TASK BRIEF: Please transcribe the data exactly, with nothing left out.
* * *
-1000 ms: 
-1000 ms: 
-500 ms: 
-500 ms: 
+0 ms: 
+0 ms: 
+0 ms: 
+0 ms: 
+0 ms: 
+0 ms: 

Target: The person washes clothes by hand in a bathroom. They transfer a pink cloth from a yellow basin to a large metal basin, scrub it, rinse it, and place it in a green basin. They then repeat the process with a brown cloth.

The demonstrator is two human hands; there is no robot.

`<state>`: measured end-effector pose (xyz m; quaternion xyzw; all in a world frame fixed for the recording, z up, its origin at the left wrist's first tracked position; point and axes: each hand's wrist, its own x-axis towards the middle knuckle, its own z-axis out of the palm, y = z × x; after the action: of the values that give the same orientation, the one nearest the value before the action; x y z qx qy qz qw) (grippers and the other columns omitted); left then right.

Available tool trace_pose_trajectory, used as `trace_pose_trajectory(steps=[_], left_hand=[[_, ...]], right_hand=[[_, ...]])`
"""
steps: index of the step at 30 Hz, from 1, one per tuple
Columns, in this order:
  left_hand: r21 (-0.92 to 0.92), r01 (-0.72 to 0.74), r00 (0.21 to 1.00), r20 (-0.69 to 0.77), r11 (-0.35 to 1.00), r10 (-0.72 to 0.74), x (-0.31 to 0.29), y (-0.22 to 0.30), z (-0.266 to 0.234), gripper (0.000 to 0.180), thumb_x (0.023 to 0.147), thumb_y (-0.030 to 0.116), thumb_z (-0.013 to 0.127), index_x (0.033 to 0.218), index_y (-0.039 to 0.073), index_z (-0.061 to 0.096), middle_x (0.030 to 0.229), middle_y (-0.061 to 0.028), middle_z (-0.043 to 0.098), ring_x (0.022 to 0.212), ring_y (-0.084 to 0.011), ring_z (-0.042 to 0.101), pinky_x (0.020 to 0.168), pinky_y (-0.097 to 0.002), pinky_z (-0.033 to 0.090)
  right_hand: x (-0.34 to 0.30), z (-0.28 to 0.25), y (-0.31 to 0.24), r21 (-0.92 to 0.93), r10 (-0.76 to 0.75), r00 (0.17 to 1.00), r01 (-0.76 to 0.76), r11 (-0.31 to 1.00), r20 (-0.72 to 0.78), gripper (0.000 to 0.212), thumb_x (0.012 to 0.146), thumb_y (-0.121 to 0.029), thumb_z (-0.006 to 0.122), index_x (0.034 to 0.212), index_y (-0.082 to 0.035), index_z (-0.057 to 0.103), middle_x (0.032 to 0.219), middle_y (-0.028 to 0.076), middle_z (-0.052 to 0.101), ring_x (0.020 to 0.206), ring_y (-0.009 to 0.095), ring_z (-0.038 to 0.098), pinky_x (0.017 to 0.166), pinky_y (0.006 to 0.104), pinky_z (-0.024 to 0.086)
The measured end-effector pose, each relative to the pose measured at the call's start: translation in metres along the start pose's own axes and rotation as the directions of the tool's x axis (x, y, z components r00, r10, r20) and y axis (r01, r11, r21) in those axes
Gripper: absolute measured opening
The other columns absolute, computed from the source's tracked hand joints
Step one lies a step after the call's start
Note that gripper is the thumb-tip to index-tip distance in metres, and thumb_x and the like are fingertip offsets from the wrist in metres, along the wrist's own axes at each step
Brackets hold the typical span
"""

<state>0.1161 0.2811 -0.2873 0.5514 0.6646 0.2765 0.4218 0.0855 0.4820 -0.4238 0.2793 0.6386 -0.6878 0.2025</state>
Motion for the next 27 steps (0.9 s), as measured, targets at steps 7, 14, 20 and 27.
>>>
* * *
COMPLETED TASK:
-1000 ms: 
-1000 ms: 
-500 ms: 
-500 ms: 
+0 ms: 
+0 ms: 
+0 ms: 
+0 ms: 
+0 ms: 
+0 ms: 

Target: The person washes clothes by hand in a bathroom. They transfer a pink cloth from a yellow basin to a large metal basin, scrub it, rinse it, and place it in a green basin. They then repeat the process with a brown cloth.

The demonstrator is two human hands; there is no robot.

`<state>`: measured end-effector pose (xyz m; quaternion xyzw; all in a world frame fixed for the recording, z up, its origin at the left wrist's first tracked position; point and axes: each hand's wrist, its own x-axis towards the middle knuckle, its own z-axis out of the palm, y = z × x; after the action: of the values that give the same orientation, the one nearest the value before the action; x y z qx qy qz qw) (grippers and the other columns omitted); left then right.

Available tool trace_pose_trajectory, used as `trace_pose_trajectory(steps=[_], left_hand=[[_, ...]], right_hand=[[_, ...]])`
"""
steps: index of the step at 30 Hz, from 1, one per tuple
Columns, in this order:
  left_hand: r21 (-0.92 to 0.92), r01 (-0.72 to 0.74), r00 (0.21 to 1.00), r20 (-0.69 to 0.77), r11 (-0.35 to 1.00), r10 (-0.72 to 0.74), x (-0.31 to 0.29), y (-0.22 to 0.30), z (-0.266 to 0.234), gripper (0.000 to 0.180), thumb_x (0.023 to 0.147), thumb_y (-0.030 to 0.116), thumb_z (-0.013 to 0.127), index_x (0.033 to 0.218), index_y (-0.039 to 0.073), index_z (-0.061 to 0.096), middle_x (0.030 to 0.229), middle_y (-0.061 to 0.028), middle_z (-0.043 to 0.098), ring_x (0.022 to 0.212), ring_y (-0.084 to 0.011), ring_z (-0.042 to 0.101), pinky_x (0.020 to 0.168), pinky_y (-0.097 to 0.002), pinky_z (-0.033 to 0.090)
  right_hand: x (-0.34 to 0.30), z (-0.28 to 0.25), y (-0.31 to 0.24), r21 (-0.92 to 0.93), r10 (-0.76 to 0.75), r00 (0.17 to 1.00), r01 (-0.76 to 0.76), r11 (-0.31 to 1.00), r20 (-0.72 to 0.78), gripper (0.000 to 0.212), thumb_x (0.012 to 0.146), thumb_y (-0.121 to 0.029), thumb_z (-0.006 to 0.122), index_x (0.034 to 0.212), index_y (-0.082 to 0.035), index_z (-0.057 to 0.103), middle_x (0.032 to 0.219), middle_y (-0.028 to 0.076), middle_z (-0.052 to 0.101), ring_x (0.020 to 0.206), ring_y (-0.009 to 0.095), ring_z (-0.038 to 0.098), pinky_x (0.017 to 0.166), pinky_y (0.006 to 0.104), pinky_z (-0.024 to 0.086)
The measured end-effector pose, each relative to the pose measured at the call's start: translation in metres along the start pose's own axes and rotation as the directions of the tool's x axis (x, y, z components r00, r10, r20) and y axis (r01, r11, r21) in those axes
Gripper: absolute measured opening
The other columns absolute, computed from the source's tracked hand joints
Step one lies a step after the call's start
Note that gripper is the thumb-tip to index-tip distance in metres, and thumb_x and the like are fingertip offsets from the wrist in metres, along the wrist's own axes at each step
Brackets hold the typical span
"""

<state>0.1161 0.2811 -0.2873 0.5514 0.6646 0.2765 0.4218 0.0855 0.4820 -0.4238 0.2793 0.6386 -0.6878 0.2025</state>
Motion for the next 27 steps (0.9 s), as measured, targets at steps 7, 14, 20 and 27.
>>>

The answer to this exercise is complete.